There are also growing worries that the inflation problem – made worse by Russia’s invasion of Ukraine – will result in recession for major economies as the Bank of England warned, last Thursday, was a growing risk for the UK.
Cryptocurrency Bitcoin, meanwhile, has lost almost 60 percent of its value since its all-time high in November, dropping almost 15 percent on Monday alone.
Many say, “Who cares? I’m not an investor and I don’t own stocks.” I’ve heard the phrase, “It only matters to billionaires,” but that’s not true. CNBC explains that the stock market affects the little guy too:
In today's environment, the notion that the stock market isn't the economy doesn't hold up anymore https://t.co/8pfdRtR0YE
— CNBC (@CNBC) May 9, 2022
Due to a number of factors, the fates of Wall Street and Main Street have never been so intertwined.The share of household wealth that comes from directly or indirectly held stocks hit a record 41.9%, more than double where it was 30 years ago….

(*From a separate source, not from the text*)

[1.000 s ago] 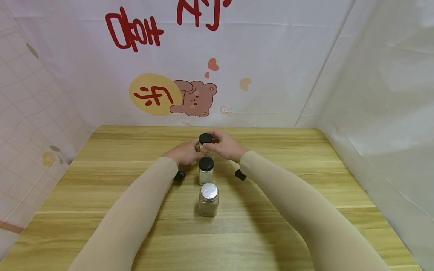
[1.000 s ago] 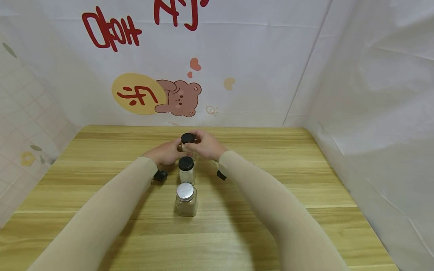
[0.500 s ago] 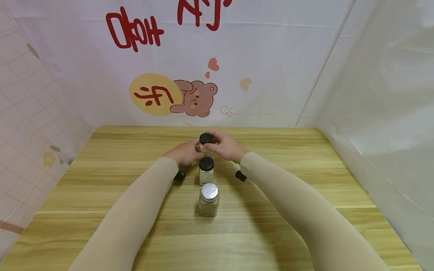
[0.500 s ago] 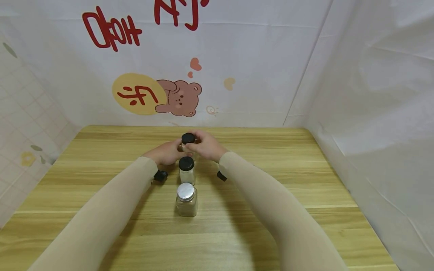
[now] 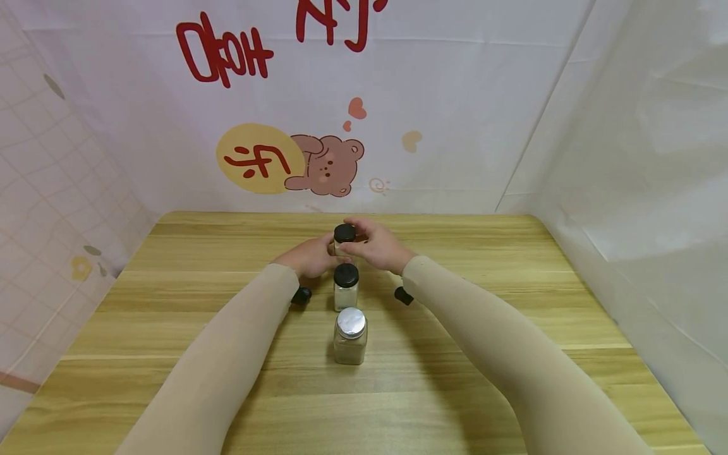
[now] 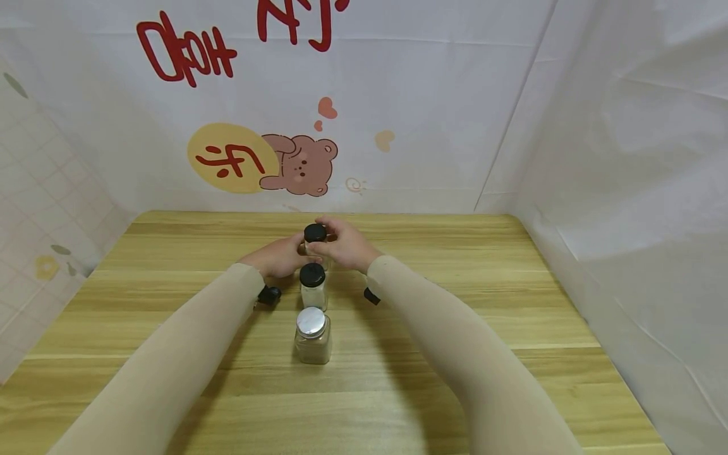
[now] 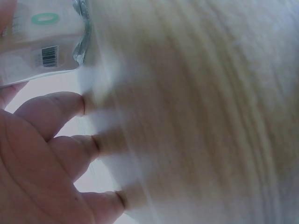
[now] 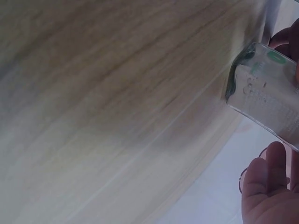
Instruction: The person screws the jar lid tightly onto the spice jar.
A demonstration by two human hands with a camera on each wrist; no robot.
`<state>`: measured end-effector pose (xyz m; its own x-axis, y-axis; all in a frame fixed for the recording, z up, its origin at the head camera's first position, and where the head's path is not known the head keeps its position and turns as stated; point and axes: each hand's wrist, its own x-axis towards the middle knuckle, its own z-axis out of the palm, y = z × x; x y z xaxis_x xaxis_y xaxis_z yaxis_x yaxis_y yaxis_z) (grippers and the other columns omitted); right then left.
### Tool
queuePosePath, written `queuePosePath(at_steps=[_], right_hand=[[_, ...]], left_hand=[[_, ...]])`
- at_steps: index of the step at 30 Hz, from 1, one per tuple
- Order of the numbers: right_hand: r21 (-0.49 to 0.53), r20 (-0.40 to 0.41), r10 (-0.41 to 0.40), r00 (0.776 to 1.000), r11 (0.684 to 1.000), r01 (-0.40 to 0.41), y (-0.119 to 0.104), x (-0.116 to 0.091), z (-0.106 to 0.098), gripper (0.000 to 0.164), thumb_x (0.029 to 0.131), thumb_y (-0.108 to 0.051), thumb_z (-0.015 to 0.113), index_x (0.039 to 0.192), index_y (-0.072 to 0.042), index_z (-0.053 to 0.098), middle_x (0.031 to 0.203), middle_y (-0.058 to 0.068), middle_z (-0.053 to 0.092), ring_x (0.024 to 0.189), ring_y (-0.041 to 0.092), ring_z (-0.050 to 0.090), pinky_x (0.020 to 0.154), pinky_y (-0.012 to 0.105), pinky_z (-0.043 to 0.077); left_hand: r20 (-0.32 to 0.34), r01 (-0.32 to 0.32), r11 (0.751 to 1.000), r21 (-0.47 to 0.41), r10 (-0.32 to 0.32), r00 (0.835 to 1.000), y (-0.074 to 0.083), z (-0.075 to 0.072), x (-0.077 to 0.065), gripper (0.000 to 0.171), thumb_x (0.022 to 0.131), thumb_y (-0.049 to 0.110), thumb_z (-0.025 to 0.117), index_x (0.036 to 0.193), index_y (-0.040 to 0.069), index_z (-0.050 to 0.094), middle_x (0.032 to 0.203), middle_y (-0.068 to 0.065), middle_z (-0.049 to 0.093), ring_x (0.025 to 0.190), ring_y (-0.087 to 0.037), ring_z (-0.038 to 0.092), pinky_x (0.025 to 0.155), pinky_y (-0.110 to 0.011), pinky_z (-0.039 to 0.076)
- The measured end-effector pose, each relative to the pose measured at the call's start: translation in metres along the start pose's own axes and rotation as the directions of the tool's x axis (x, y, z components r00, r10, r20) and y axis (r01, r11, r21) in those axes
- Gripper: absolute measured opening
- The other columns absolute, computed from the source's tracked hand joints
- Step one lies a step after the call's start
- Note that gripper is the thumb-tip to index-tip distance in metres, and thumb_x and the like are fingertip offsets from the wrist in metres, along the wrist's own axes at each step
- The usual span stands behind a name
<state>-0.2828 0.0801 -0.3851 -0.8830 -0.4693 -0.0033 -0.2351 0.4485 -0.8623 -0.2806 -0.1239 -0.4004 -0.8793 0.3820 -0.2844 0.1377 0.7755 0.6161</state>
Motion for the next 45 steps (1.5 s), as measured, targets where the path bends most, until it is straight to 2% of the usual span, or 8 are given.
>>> queuePosePath(at_steps=[5,12,21,28,34,37,41,45], right_hand=[[0.007,0.004,-0.011,1.0,1.0,0.011,0.0006,-0.0015,0.0006,0.047,0.1,-0.024,0.072,0.145,-0.012,0.061,0.134,0.011,0.069,0.125,0.032,0.064,0.109,0.048,0.051],[-0.003,-0.013,0.034,0.999,0.999,-0.034,0.0029,0.0002,0.0023,0.043,0.101,-0.028,0.073,0.139,-0.012,0.062,0.134,0.011,0.068,0.127,0.032,0.063,0.108,0.049,0.052],[0.018,-0.002,0.0,1.0,1.0,0.0,0.0045,0.0005,0.0017,0.057,0.1,-0.025,0.073,0.151,-0.01,0.054,0.137,0.012,0.068,0.128,0.033,0.063,0.11,0.048,0.051],[0.009,-0.009,0.009,1.0,1.0,-0.009,0.003,-0.0001,0.0029,0.046,0.101,-0.026,0.072,0.144,-0.012,0.062,0.134,0.011,0.069,0.124,0.032,0.065,0.106,0.047,0.053],[0.015,-0.014,0.036,0.999,0.999,-0.036,0.0016,0.0,0.003,0.044,0.099,-0.027,0.074,0.139,-0.011,0.063,0.132,0.01,0.069,0.125,0.033,0.064,0.104,0.047,0.053],[0.011,-0.012,0.036,0.999,0.999,-0.036,0.001,-0.0001,0.0022,0.056,0.098,-0.028,0.076,0.147,-0.01,0.056,0.135,0.012,0.067,0.127,0.034,0.063,0.106,0.048,0.054],[-0.006,-0.012,0.033,0.999,0.999,-0.033,0.0025,0.0004,0.0014,0.069,0.099,-0.03,0.074,0.159,-0.011,0.044,0.14,0.013,0.065,0.13,0.034,0.063,0.107,0.048,0.054],[0.005,-0.008,0.017,1.0,1.0,-0.017,0.0042,0.001,0.0015,0.059,0.102,-0.029,0.071,0.154,-0.012,0.052,0.139,0.012,0.066,0.127,0.033,0.063,0.105,0.046,0.054]], left_hand=[[-0.001,-0.005,1.0,-0.004,0.005,1.0,-0.0005,-0.0001,0.0002,0.07,0.1,0.052,0.067,0.161,0.038,0.036,0.126,-0.012,0.06,0.104,-0.032,0.06,0.09,-0.045,0.047],[0.005,0.002,1.0,-0.016,-0.002,1.0,-0.0022,0.0004,0.0038,0.069,0.1,0.051,0.069,0.16,0.039,0.038,0.126,-0.012,0.061,0.102,-0.032,0.061,0.088,-0.044,0.047],[0.005,0.002,0.999,-0.037,-0.001,1.0,-0.0026,0.0005,0.0029,0.07,0.1,0.051,0.069,0.161,0.039,0.037,0.126,-0.011,0.061,0.102,-0.033,0.06,0.086,-0.044,0.047],[0.004,0.0,1.0,-0.026,0.0,1.0,0.0004,0.0002,-0.0006,0.065,0.101,0.051,0.068,0.158,0.037,0.04,0.119,-0.011,0.061,0.091,-0.028,0.061,0.078,-0.039,0.047],[0.003,-0.001,1.0,-0.024,0.001,1.0,0.0011,0.0001,-0.0014,0.065,0.101,0.05,0.068,0.158,0.036,0.04,0.127,-0.012,0.062,0.094,-0.03,0.062,0.082,-0.041,0.047],[0.003,-0.004,1.0,-0.019,0.004,1.0,0.0007,0.0001,-0.001,0.066,0.101,0.05,0.068,0.159,0.036,0.04,0.131,-0.011,0.062,0.099,-0.03,0.062,0.086,-0.041,0.047],[0.005,-0.002,1.0,-0.018,0.002,1.0,0.0007,-0.0006,-0.001,0.066,0.101,0.05,0.068,0.159,0.035,0.04,0.126,-0.011,0.063,0.094,-0.029,0.062,0.082,-0.04,0.047],[0.007,0.0,1.0,-0.025,0.0,1.0,0.0013,-0.0012,-0.0013,0.066,0.101,0.05,0.068,0.159,0.036,0.039,0.118,-0.012,0.061,0.084,-0.027,0.061,0.074,-0.039,0.048]])
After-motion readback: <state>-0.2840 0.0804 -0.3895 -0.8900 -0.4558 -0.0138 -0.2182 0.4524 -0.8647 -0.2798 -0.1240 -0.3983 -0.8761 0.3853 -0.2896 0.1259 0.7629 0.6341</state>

With household ownership of stocks scaling new heights and the destiny of companies — particularly in the innovative tech sector — tied to their share prices, the fates of Wall Street and Main Street have never been so intertwined.
More importantly, however, is the argument that markets are an indicator of economic health, and a possible predictor of gross domestic product (GDP). Explains Investopedia:
The stock market is often a sentiment indicator and can impact gross domestic product (GDP). GDP measures the output of all goods and services in an economy. As the stock market rises and falls, so too, does sentiment in the economy. As sentiment changes, so do people’s spending, which ultimately drives GDP growth; however, the stock market can have both negative and positive effects on GDP.
We could go on with other numbers and economic arguments, but the main thrust is that if the markets crash, it’s bad for billionaires—but it’s also bad for you. If you lived through 2008, you know what I’m talking about.
Biden has, of course, been gaslighting us on how great the economy is under his watch, but the numbers tell otherwise, as we’ve reported: The GDP shrank 1.4 percent in the 1st quarter; inflation is at 8.5 percent, the highest since 1981. And so on.
Biden might think his economy is all that, but investors clearly don’t. That’s not good for any of us.